In un ospedale, i chirurghi disturbati dai riflessi delle piastrelle bianche hanno chiesto la ristrutturazione della sala operatoria. I livelli di illuminazione al di fuori della zona priva di ombre (da 15,000 a 80,000 lux) sono stati ridotti. Tuttavia, ciò ha portato a livelli di soli 100 lux sulla superficie di lavoro degli infermieri strumentali, da 50 a 150 lux sul pensile utilizzato per lo stoccaggio delle apparecchiature, 70 lux sulla testa dei pazienti e 150 lux sulla superficie di lavoro degli anestesisti. Per evitare di generare abbagliamenti in grado di compromettere la precisione dei movimenti dei chirurghi, le lampade sono state installate al di fuori della visuale dei chirurghi. Sono stati installati reostati per controllare i livelli di illuminazione sul piano di lavoro degli infermieri tra 300 e 1,000 lux e livelli generali tra 100 e 300 lux.

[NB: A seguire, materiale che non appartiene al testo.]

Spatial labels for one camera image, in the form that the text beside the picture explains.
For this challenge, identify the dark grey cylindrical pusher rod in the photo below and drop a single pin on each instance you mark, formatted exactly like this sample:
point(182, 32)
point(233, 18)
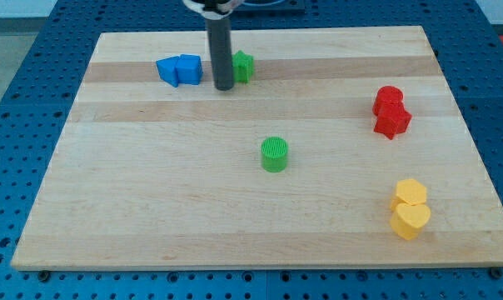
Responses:
point(220, 48)

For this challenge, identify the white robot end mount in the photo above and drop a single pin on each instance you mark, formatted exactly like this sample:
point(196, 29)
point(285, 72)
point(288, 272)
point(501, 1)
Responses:
point(212, 9)

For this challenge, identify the green star block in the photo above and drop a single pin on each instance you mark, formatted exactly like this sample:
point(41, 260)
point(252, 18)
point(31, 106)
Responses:
point(243, 67)

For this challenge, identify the blue cube block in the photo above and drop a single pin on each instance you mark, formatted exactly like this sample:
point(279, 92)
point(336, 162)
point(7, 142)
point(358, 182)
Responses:
point(189, 69)

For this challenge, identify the blue triangle block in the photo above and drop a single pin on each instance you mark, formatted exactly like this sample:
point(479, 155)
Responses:
point(167, 70)

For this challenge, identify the green cylinder block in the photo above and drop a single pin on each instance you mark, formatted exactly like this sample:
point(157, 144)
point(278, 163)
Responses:
point(274, 154)

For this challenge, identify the wooden board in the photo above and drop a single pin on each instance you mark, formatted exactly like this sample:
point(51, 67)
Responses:
point(146, 176)

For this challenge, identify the red cylinder block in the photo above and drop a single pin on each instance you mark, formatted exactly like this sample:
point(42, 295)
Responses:
point(385, 96)

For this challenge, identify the red star block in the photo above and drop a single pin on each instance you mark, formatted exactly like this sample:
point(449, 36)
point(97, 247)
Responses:
point(392, 119)

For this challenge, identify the blue perforated table plate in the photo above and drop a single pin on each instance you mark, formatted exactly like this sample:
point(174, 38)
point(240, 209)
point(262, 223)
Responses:
point(35, 107)

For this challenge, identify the yellow hexagon block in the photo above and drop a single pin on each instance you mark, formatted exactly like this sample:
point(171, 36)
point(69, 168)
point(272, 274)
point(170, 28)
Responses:
point(408, 191)

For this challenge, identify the yellow heart block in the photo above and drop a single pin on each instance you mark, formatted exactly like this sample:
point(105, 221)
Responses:
point(407, 221)

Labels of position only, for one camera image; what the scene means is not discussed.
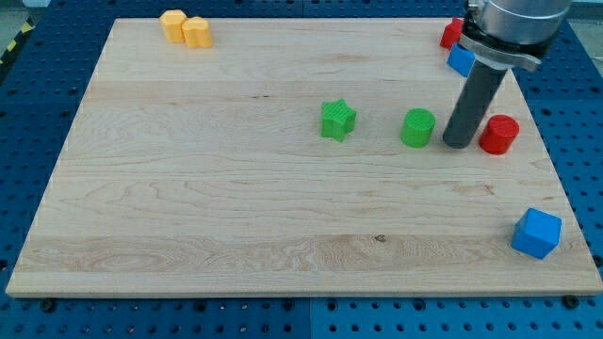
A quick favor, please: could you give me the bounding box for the yellow heart block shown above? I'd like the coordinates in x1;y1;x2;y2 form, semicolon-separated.
182;17;213;48

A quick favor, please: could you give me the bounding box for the yellow hexagon block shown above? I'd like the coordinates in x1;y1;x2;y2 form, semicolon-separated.
159;9;187;43

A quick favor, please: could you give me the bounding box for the red block at corner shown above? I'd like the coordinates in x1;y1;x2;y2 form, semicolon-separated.
439;17;464;50

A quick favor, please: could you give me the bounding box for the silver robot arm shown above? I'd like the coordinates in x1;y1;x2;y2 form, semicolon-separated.
443;0;572;149

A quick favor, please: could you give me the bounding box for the blue cube block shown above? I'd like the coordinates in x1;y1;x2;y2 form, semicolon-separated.
511;208;562;259

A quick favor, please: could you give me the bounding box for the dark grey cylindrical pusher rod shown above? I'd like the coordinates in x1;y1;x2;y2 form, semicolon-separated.
443;60;507;149

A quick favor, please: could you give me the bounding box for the red cylinder block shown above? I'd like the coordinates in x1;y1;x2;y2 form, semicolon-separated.
479;114;520;155

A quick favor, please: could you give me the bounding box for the blue block behind rod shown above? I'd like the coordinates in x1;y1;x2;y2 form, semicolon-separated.
447;43;476;77

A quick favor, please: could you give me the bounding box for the green star block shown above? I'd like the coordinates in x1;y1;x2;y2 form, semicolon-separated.
320;99;356;142

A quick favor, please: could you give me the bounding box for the light wooden board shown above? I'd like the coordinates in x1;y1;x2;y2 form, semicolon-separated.
7;18;602;299

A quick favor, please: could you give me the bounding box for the green cylinder block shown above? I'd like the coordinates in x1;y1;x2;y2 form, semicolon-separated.
399;108;436;148

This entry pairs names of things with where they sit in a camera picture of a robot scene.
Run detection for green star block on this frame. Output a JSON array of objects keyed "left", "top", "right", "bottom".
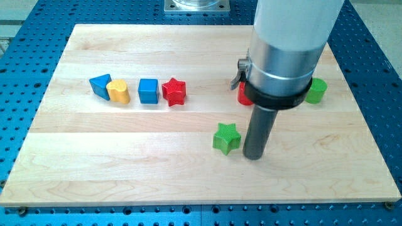
[{"left": 212, "top": 123, "right": 241, "bottom": 156}]

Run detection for silver robot arm cylinder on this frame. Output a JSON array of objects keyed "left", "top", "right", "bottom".
[{"left": 231, "top": 0, "right": 344, "bottom": 110}]

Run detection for red star block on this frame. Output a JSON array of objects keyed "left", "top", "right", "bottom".
[{"left": 161, "top": 78, "right": 187, "bottom": 107}]

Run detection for red cylinder block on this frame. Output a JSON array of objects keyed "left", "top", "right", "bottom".
[{"left": 237, "top": 82, "right": 253, "bottom": 105}]

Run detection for blue cube block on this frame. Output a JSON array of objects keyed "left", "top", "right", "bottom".
[{"left": 138, "top": 78, "right": 159, "bottom": 104}]

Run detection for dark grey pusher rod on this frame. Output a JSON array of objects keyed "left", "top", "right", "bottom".
[{"left": 242, "top": 105, "right": 278, "bottom": 160}]

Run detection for light wooden board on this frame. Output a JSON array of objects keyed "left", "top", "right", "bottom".
[{"left": 1, "top": 24, "right": 401, "bottom": 207}]

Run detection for yellow heart block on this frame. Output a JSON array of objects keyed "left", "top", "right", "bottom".
[{"left": 106, "top": 79, "right": 131, "bottom": 104}]

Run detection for blue triangle block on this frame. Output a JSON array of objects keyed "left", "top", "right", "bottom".
[{"left": 89, "top": 74, "right": 112, "bottom": 100}]

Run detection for green cylinder block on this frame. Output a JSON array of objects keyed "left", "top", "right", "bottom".
[{"left": 305, "top": 78, "right": 328, "bottom": 104}]

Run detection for blue perforated metal table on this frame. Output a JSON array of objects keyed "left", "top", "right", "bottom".
[{"left": 1, "top": 1, "right": 401, "bottom": 225}]

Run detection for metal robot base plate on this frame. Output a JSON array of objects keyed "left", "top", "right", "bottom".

Costruzione di un ospedale con ampia illuminazione naturale

Nel 1981 iniziò la pianificazione per la costruzione del Saint Mary's Hospital sull'isola di Wight con l'obiettivo di dimezzare i costi energetici (Burton 1990). Il progetto definitivo prevedeva un ampio uso dell'illuminazione naturale e includeva finestre a doppio vetro che potevano essere aperte in estate. Anche la sala operatoria ha l'affaccio esterno ei reparti pediatrici sono posizionati al piano terra per consentire l'accesso alle aree gioco. Gli altri reparti, al secondo e terzo piano (ultimo), sono dotati di finestre e illuminazione a soffitto. Questo design è abbastanza adatto per i climi temperati, ma può essere problematico dove il ghiaccio e la neve inibiscono l'illuminazione dall'alto o dove le alte temperature possono portare a un significativo effetto serra.

Architettura e condizioni di lavoro

Il design flessibile non è multifunzionalità

I concetti prevalenti dal 1945 al 1985, in particolare la paura dell'obsolescenza istantanea, si riflettevano nella costruzione di ospedali polivalenti composti da moduli identici (Games e Taton-Braen 1987). Nel Regno Unito questa tendenza ha portato allo sviluppo del “sistema Harnes”, il cui primo prodotto è stato il Dudley Hospital, costruito nel 1974. Altri settanta ospedali sono stati successivamente costruiti sugli stessi principi. In Francia, diversi ospedali sono stati costruiti sul modello “Fontenoy”.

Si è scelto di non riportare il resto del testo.